Хорошо, даже если у меня и получится подчинить Лероя, что дальше? Ради чего я это делала? Чтобы сделать свою жизнь комфортней, как и говорила Амис? Или получить нездоровое удовлетворение от того, что Грейсон потеряет власть надо мной? Я не успела даже задуматься об ответах на эти вопросы, как ощутила резкую, немного болезненную смену в атмосфере.
Тяжелая, удушающая энергетика сдавила плечи, знакомый озноб прошелся вдоль позвоночника, заряжая каждый нерв тревогой и перманентным чувством опасности. Я быстро потушила сигарету и выпустила последнюю порцию дыма из легких. Ночную тишину разорвал приглушенный рев двигателя. Охрана, активизировалась, автоматически открылись ворота.

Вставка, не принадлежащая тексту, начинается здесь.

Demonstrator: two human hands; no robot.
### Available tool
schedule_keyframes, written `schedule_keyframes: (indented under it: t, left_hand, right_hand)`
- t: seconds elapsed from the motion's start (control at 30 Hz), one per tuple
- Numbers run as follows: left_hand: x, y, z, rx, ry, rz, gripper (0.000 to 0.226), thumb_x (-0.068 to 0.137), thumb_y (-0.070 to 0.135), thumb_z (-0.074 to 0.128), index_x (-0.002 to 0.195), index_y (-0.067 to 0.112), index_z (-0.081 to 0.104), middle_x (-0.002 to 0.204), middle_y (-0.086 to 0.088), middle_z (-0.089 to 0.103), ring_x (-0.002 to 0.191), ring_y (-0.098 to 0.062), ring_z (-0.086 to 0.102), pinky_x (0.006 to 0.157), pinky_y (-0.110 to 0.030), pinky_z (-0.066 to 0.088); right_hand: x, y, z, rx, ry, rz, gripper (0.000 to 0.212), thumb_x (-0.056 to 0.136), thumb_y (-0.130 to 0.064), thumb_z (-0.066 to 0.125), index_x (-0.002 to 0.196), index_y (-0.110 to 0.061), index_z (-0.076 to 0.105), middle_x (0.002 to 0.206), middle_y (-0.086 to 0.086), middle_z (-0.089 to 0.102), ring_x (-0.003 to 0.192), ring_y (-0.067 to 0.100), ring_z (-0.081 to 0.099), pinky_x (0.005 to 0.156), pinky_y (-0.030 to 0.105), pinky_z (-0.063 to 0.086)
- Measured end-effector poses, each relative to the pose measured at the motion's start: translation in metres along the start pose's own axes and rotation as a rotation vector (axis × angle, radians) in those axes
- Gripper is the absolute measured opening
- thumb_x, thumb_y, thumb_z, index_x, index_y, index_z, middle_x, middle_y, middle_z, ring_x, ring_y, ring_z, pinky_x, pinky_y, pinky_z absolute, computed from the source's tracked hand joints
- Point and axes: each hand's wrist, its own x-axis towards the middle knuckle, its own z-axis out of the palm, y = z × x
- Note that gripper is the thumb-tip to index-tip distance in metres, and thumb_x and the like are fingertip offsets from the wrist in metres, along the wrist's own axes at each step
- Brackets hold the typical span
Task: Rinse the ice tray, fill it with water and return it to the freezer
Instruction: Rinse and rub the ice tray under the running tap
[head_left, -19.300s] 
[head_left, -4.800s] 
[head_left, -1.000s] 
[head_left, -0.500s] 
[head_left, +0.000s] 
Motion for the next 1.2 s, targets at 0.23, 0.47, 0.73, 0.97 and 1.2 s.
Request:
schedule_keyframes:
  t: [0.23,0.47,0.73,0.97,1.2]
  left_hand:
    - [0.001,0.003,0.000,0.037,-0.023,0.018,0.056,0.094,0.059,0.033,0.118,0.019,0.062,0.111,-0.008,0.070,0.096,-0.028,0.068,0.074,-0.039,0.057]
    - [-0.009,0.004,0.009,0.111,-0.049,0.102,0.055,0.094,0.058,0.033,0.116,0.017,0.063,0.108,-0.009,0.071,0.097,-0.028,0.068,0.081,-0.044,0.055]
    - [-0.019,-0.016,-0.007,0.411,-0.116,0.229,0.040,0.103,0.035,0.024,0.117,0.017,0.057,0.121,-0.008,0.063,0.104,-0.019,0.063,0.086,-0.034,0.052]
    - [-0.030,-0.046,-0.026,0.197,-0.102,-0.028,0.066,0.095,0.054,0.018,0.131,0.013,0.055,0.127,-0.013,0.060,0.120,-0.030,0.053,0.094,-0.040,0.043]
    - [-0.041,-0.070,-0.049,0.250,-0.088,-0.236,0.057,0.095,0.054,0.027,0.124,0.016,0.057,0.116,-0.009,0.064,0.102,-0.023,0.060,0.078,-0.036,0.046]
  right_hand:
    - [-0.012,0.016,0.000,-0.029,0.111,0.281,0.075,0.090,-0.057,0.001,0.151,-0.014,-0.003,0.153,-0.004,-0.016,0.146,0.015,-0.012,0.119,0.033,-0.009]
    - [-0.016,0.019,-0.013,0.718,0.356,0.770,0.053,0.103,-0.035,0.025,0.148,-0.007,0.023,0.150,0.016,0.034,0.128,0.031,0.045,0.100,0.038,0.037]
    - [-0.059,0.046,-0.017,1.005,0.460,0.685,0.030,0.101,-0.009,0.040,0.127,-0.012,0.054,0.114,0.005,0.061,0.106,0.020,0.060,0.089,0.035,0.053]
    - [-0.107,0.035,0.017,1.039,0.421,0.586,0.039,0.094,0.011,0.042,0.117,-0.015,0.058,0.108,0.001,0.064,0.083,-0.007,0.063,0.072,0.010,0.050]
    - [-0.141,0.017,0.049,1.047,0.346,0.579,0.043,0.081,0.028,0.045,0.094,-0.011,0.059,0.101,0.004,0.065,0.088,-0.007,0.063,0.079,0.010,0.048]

Я вцепилась пальцами в бортик балкона, поддаваясь чуть вперед, чтобы лучше все разглядеть.
По мере того, как звук двигателя приближался, я все сильней стала ощущать ту незримую и волнующую вибрацию. Воздух заряжался вязкой, черной энергетикой, которая могла исходить только от одного человека. Все чувства обострились, а нервы уязвимо оголились. Сердце пропустило удар, дыхание перехватило.